Given Brodhead’s Ivy League background, some on the faculty saw this as a betrayal of academic priorities. But Brodhead is unequivocal in his endorsement of Coach K. “He is a teacher both on and off the court and a genuine university citizen whose work on leadership has greatly enriched the programs at Duke’s Fuqua School of Business.” When the new president faced a subsequent crisis — sexual-assault charges, now largely discredited, against members of the Duke lacrosse team — Krzyzewski offered advice to the administration and helped craft a policy governing the behavior of scholarship athletes.
So his bosses not only permit but provide opportunities for Krzyzewski to be more than just a basketball coach. Having his name on a department and on programs and conferences gives the Fuqua School a promotional advantage. In fact, his contribution to the business school probably is more promotional than substantive. Reading his books on leadership and hearing him speak, you will find little that is innovative. Asked about that, he acknowledges he is espousing principles that have always guided successful leaders. But hearing it from a different source, he says, can add value.
Some 40 years ago, communications theorist Marshall McLuhan declared, “The medium is the message.” In the case of Coach K, the messenger is the message — as well as the perfect metaphor for Duke’s image of itself. And why not? Sports are probably second only to war as a source of metaphors. In Krzyzewski, the metaphor “is made flesh and dwells among us.”
The theme of the conference is Seeking the Edge. On opening night, he talks about “the busiest year of my life” and his crowded agenda, including coaching the U.S. team in the world basketball championships. If you’re a leader, he says, you must go beyond your comfort zone and do new things. That’s how he keeps his edge. But it also is possible to extend too far beyond a comfort zone, Didow says. “Like Martha Stewart, he will face the question of how widely he can spread his brand.”
One of the things that people like about him is his candor. There is little false modesty, but few signs of the other kind, either. Can too much pride destroy its source? Can too much success outside the comfort zone make the comfort zone less comfortable? Can too much attention to the theory of leadership interfere with the practice of leadership? He says no. “Actually, it helps immensely … being with other passionate people and sharing ideas. It helps me become a better leader.”

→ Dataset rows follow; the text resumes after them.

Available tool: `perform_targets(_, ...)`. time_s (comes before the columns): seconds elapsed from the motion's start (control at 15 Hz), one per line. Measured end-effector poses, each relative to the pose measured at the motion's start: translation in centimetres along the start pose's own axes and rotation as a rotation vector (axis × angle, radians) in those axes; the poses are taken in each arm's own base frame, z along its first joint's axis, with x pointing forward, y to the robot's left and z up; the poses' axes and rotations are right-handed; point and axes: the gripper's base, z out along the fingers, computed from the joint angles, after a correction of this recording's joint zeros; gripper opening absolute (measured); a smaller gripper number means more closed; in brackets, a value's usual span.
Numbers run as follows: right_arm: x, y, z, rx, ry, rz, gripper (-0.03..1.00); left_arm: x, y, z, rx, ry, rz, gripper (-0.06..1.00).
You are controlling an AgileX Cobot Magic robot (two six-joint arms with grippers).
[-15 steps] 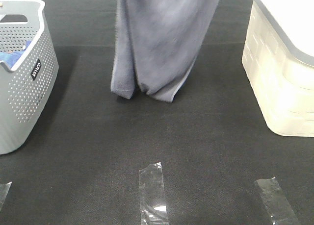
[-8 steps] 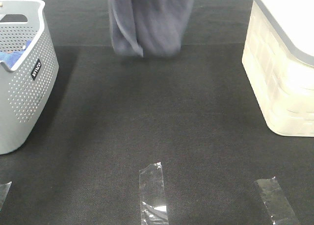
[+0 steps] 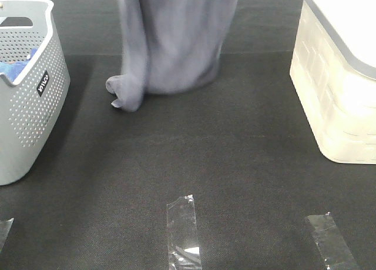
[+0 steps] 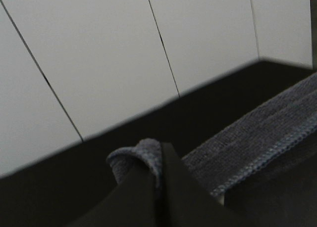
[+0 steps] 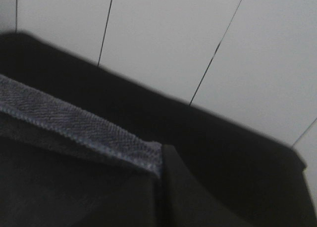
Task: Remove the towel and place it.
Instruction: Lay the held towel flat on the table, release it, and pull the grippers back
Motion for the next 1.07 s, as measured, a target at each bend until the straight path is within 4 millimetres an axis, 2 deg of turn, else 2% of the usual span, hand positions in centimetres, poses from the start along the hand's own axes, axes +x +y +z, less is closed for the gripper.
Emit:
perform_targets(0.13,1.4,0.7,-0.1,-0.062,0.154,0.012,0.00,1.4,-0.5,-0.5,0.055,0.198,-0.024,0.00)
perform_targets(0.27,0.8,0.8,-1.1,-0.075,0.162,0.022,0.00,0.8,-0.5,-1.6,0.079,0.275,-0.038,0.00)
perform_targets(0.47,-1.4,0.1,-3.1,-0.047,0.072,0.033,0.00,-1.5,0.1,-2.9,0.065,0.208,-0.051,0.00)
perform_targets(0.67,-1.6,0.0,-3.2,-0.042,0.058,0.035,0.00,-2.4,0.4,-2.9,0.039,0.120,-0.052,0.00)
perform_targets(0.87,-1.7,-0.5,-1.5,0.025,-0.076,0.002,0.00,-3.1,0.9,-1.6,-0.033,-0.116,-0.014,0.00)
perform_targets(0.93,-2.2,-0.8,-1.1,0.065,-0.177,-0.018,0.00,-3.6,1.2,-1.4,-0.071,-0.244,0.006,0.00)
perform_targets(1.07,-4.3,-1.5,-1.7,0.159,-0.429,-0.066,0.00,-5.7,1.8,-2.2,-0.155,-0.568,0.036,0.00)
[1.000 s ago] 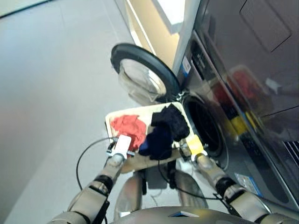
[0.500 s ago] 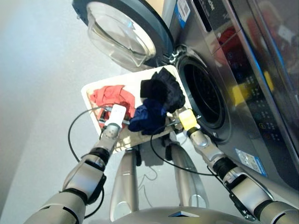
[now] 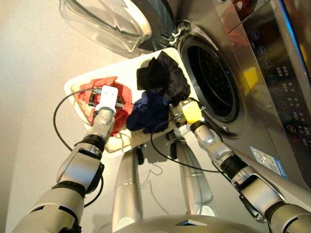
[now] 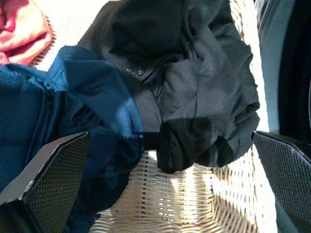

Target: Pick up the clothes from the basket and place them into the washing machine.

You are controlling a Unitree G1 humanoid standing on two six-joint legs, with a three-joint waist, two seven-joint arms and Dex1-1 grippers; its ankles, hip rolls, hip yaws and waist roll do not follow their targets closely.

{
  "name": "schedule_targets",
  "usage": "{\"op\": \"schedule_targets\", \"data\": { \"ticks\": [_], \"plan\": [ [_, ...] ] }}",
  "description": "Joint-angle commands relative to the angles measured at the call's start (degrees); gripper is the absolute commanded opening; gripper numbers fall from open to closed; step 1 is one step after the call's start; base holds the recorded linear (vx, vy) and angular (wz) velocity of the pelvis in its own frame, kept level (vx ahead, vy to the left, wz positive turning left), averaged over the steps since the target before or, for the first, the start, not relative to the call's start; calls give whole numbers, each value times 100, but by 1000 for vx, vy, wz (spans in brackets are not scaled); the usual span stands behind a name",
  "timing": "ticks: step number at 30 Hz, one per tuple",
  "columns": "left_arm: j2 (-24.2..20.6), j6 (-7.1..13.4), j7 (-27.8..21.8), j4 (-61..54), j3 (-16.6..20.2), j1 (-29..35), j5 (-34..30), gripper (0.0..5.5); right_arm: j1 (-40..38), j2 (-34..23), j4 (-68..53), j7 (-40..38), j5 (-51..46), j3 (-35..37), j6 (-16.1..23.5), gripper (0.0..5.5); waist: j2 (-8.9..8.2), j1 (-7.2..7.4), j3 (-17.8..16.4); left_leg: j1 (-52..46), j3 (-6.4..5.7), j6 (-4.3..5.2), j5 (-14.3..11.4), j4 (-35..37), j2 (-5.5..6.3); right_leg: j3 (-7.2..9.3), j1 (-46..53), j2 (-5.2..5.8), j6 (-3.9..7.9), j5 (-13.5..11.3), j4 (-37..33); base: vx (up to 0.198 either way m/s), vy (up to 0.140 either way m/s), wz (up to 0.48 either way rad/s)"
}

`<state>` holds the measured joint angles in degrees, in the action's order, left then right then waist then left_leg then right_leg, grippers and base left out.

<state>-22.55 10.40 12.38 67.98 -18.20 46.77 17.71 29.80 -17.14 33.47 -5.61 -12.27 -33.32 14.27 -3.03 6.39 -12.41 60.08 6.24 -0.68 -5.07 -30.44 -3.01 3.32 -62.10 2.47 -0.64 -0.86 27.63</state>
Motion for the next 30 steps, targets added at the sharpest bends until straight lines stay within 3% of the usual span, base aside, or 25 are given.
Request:
{"op": "schedule_targets", "data": {
  "ticks": [1, 9, 18, 22, 23, 30],
  "plan": [
    [-28, 74, -62, 250, 253, -75, 288, 0, -149, 66, -403, 41, -159, -33, 327, 550, 184, 122, 259, 104, -213, 11, -199, 58, 86, 118, 169, 45, 538, 3, -207, 0, 0, 0],
    [467, 270, -385, -318, 93, -718, 575, 0, -251, -43, -85, -35, 494, 33, 173, 550, 241, 11, 479, -61, -244, 12, -149, 242, 159, 142, 262, 59, 526, -26, -286, 0, 0, 0],
    [703, 722, -802, -2836, -140, -1976, 1590, 0, -264, -479, -43, -195, 2086, -286, -7, 550, 371, -316, 500, -993, -281, 33, -2, 828, 322, 166, 1125, 88, 523, -96, -697, 0, 0, 0],
    [624, 718, -1173, -3856, -287, -2368, 2142, 0, -101, -700, -151, -98, 2807, -655, 5, 550, 447, -422, 472, -1501, -292, 39, 75, 1135, 367, 168, 1579, 117, 536, -113, -930, -21, -12, 7],
    [604, 700, -1275, -4062, -370, -2401, 2277, 0, 24, -724, -166, -78, 3029, -813, 7, 550, 442, -431, 456, -1550, -254, 17, 273, 1223, 401, 189, 1648, 154, 495, -266, -1034, -79, -50, 67],
    [597, 531, -1485, -4991, -671, -2625, 2965, 0, 502, -645, -410, 5, 3483, -1273, -7, 550, 546, -555, 396, -2071, -254, 27, 325, 1426, 473, 188, 2166, 159, 487, -231, -1206, -12, -7, 14]
  ]
}}
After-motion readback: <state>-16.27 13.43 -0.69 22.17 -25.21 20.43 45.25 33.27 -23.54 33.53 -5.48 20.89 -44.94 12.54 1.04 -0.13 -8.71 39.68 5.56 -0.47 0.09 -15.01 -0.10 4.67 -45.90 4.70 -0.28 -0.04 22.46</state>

Still, the foundation of his credibility is built on and depends on basketball success. He may be “a leader who happens to coach basketball,” but if his teams start winning fewer than 20 games a year, would he still be “an icon of leadership?” Yes, Didow says, because the brand is so established. The only thing that could seriously damage it, he says, would be some sort of scandal or misconduct, personally or in the basketball program.
Some might argue the point. It has been 14 years since Duke won back-to-back national championships — Coach K is one of only six coaches and the only one from the Atlantic Coast Conference ever to do it — and five years since its last NCAA title. Since then, ACC rivals Maryland and UNC have won it. Despite end-of-season rankings of No. 3 two years ago and No. 1 last year, the Blue Devils failed to make it out of the Sweet Sixteen either time. Then his U.S. team, filled with NBA stars, lost to Greece in the semifinals of the 2006 world championship.
None of that nor the ACC losses his team has suffered this season mean he is losing his edge as a coach. But as college hoops moves toward its March Madness climax with other teams seizing the spotlight traditionally reserved for the Blue Devils, some analysts might be tempted to lower their short-term rating on Coach K Inc. Still, given the youth of this year’s team, the talent he has signed for next year and the long-term performance of its principal, only a fool would want to short those shares.